Updated: April 27, 2012, 12:35 PM ET
By Peter May | ESPNBoston.com

When I first got this assignment, my initial thought was, can Rajon Rondo be reasons 1-9? That's because the word "exciting" doesn't seem to fit the defense-first-and-foremost Boston Celtics. They do have some strong personalities, starting with the head coach and continuing with Kevin Garnett, whose occasional stream-of-consciousness ramblings provide entertainment. Mickael Pietrus fills a reporter's notebook (for those of us who still use one) and Keyon Dooling offers articulate and thoughtful commentaries. But exciting? The Celtics? Well, they may not be exciting but there are at least 10 reasons why their fans can be excited as they head into the 2012 playoffs to meet the Atlanta Hawks.

1. The Big Finish

Remember the old adage, it's not how you start, but how you finish? That describes the 2011-12 Celtics to a tee and is arguably the top reason to be excited about this team. Doc Rivers' midseason decision to put Garnett at center, exhume Avery Bradley and utilize Greg Stiemsma turned the Celtics into a completely different team. Since the All-Star Game, they have been one of the best teams in the NBA. They beat the Miami Heat three times in April, even if the third victory was a case of "My subs are better than yours." Had the reverse happened, had the Celtics started out strong and fizzled (like 2010, for instance), the hope would have been to get out of the first round and provide an entertaining second-round series. Now, there not only is an expectation that the Celtics will beat Atlanta, but that they could give the Bulls a real battle, especially if Derrick Rose is not 100 percent.

[+] EnlargeRajon Rondo
David Butler II/US PresswireRajon Rondo is rested and relatively healthy, which could be a difference-maker this year for the Celtics.

2. A Healthy Rajon Rondo (We Think)

The Celtics' sparkplug spent the last 10 days of the regular season recovering from various bumps and bruises. But he is light years ahead of where he finished last season, with one arm dangling to the side as he tried to play against the Heat with a dislocated elbow. A close-to-100 percent Rondo is must-see viewing, especially during the playoffs. As Garnett likes to say, those games have enough "juice" to get Rondo into triple-double mode. He has just completed a remarkable season and Miami broadcaster Tony Fiorentino told me that he put Rondo on his All-NBA ballot as a first-team selection. I wouldn't go that far, but the second team is not out of the question. He's been that good this season. And, of course, he still does something in almost every game which makes you turn to the person next to you and say, "Did he just do that?"

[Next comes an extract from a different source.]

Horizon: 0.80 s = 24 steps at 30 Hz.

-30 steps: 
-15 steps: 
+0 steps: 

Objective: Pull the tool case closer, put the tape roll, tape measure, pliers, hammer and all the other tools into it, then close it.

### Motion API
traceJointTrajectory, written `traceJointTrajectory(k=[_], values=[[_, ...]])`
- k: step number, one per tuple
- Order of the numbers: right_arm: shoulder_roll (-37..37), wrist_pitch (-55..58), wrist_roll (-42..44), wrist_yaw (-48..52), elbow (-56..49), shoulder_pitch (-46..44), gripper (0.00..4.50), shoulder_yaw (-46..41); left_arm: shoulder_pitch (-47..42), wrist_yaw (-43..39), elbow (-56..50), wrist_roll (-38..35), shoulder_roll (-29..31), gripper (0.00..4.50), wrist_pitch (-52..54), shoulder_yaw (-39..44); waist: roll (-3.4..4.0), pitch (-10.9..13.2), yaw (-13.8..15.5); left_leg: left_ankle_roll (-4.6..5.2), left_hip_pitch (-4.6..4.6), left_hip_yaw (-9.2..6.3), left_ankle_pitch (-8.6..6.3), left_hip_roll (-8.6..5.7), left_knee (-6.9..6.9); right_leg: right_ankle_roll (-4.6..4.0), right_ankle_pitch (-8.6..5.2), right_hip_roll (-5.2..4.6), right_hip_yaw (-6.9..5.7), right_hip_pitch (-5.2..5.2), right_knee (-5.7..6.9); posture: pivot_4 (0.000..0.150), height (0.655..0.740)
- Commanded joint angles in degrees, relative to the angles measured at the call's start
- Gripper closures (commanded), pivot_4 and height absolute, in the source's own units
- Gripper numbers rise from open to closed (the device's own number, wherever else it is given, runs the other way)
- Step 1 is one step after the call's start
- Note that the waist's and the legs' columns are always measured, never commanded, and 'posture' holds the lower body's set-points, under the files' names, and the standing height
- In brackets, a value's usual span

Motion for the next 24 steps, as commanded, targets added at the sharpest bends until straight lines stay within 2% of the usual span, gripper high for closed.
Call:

3. Uncertainty in the East

At one point, Doc Rivers could have written three words on the blackboard -- "why not us?" -- and you would have needed a laugh track. Not anymore. For as much as the Celtics have vaulted into the conversation in the East, there's also a newfound sense that the presumptive conference final -- Miami versus Chicago -- no longer seems to be a deadbolt lock. Miami stumbled through the month of April, and we don't know if it was because the players were bored or because they are truly a flawed team after you get past their top three players. A healthy Rose would make the Bulls prohibitive favorites, but he hasn't been healthy all year and doesn't appear to be now. So, yes, the Bulls have issues as well, though they still look to be the team to beat. Remember the last lockout? Strange things happen. The No. 8 Knicks knocked off the No. 1 Heat in the first round and went all the way to the NBA Finals. Those two teams will meet again in the first round, and while the Heat will be favored, New York enters the postseason as The Team No One Wants To Play. And no one, and I mean NO ONE, is talking about the Indiana Pacers, who only finished with the third-best record in the conference.

4. The Last Waltz

I know, I know, we've been talking about this for the last three years. But with Garnett and Ray Allen both entering free agency, and Allen nearly leaving Boston for Memphis in March, we have to assume that this could well be the last go-around for the new Big Three. Of course, both players could re-sign with the Celtics this summer and we will have to write another Last Waltz piece again next year -- for the fourth straight year. But, for now, even Rivers has said that this might be the last time we see all three of them in Celtics uniforms. Garnett has given us a "My Back Pages" second half ("I was so much older then, I'm younger than that now.") Paul Pierce has given us another All-NBA type year. The only question mark among them now is the status of Allen, whose troublesome right ankle refuses to heal. But this really, truly could be their last playoff together. Really! Honest! (Or not.)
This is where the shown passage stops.